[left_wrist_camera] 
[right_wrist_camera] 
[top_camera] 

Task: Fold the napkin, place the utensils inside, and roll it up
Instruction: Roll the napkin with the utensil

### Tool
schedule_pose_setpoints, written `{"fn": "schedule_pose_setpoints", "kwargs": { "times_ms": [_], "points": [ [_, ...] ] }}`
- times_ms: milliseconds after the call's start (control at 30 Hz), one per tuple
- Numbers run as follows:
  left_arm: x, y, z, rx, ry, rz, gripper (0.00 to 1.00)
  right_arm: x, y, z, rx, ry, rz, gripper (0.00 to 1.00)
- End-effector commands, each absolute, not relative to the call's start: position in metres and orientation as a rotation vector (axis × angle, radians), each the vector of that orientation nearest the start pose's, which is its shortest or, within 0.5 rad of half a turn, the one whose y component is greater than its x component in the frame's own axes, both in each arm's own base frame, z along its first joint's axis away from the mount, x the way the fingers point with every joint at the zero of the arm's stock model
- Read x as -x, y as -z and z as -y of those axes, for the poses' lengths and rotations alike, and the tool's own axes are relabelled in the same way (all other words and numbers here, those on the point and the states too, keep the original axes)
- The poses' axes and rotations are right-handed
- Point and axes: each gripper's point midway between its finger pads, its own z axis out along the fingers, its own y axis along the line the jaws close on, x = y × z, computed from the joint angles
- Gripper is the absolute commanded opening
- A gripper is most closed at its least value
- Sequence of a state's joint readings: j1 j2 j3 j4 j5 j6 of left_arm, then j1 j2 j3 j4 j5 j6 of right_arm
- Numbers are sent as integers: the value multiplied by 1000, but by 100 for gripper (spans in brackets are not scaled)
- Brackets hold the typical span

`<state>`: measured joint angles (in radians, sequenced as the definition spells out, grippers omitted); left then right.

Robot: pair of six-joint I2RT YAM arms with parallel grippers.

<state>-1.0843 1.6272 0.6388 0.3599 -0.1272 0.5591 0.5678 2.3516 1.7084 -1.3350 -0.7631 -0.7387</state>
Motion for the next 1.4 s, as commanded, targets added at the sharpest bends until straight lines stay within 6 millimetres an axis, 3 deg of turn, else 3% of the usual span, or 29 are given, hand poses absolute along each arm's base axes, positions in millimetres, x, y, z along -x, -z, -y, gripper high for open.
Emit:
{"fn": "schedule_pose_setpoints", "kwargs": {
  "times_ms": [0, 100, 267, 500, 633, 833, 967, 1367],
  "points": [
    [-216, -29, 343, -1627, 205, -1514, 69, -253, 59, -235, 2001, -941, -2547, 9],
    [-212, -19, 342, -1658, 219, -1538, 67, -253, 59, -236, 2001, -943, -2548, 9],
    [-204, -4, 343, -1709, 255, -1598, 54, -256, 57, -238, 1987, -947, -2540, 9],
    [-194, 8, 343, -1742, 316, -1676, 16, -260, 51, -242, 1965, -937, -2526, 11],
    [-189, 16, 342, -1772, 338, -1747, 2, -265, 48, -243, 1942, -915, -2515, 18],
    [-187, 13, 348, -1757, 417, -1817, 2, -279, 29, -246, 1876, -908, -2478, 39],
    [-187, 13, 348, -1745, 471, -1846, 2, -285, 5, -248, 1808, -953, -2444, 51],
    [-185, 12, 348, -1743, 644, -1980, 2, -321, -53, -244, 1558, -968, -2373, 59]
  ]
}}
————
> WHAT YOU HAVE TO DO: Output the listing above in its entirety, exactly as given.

> RESPONSE BOX:
[left_wrist_camera] 
[right_wrist_camera] 
[top_camera] 

Task: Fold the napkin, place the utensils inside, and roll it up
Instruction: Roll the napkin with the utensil

### Tool
schedule_pose_setpoints, written `{"fn": "schedule_pose_setpoints", "kwargs": { "times_ms": [_], "points": [ [_, ...] ] }}`
- times_ms: milliseconds after the call's start (control at 30 Hz), one per tuple
- Numbers run as follows:
  left_arm: x, y, z, rx, ry, rz, gripper (0.00 to 1.00)
  right_arm: x, y, z, rx, ry, rz, gripper (0.00 to 1.00)
- End-effector commands, each absolute, not relative to the call's start: position in metres and orientation as a rotation vector (axis × angle, radians), each the vector of that orientation nearest the start pose's, which is its shortest or, within 0.5 rad of half a turn, the one whose y component is greater than its x component in the frame's own axes, both in each arm's own base frame, z along its first joint's axis away from the mount, x the way the fingers point with every joint at the zero of the arm's stock model
- Read x as -x, y as -z and z as -y of those axes, for the poses' lengths and rotations alike, and the tool's own axes are relabelled in the same way (all other words and numbers here, those on the point and the states too, keep the original axes)
- The poses' axes and rotations are right-handed
- Point and axes: each gripper's point midway between its finger pads, its own z axis out along the fingers, its own y axis along the line the jaws close on, x = y × z, computed from the joint angles
- Gripper is the absolute commanded opening
- A gripper is most closed at its least value
- Sequence of a state's joint readings: j1 j2 j3 j4 j5 j6 of left_arm, then j1 j2 j3 j4 j5 j6 of right_arm
- Numbers are sent as integers: the value multiplied by 1000, but by 100 for gripper (spans in brackets are not scaled)
- Brackets hold the typical span

`<state>`: measured joint angles (in radians, sequenced as the definition spells out, grippers omitted); left then right.

Robot: pair of six-joint I2RT YAM arms with parallel grippers.

<state>-1.0843 1.6272 0.6388 0.3599 -0.1272 0.5591 0.5678 2.3516 1.7084 -1.3350 -0.7631 -0.7387</state>
Motion for the next 1.4 s, as commanded, targets added at the sharpest bends until straight lines stay within 6 millimetres an axis, 3 deg of turn, else 3% of the usual span, or 29 are given, hand poses absolute along each arm's base axes, positions in millimetres, x, y, z along -x, -z, -y, gripper high for open.
Emit:
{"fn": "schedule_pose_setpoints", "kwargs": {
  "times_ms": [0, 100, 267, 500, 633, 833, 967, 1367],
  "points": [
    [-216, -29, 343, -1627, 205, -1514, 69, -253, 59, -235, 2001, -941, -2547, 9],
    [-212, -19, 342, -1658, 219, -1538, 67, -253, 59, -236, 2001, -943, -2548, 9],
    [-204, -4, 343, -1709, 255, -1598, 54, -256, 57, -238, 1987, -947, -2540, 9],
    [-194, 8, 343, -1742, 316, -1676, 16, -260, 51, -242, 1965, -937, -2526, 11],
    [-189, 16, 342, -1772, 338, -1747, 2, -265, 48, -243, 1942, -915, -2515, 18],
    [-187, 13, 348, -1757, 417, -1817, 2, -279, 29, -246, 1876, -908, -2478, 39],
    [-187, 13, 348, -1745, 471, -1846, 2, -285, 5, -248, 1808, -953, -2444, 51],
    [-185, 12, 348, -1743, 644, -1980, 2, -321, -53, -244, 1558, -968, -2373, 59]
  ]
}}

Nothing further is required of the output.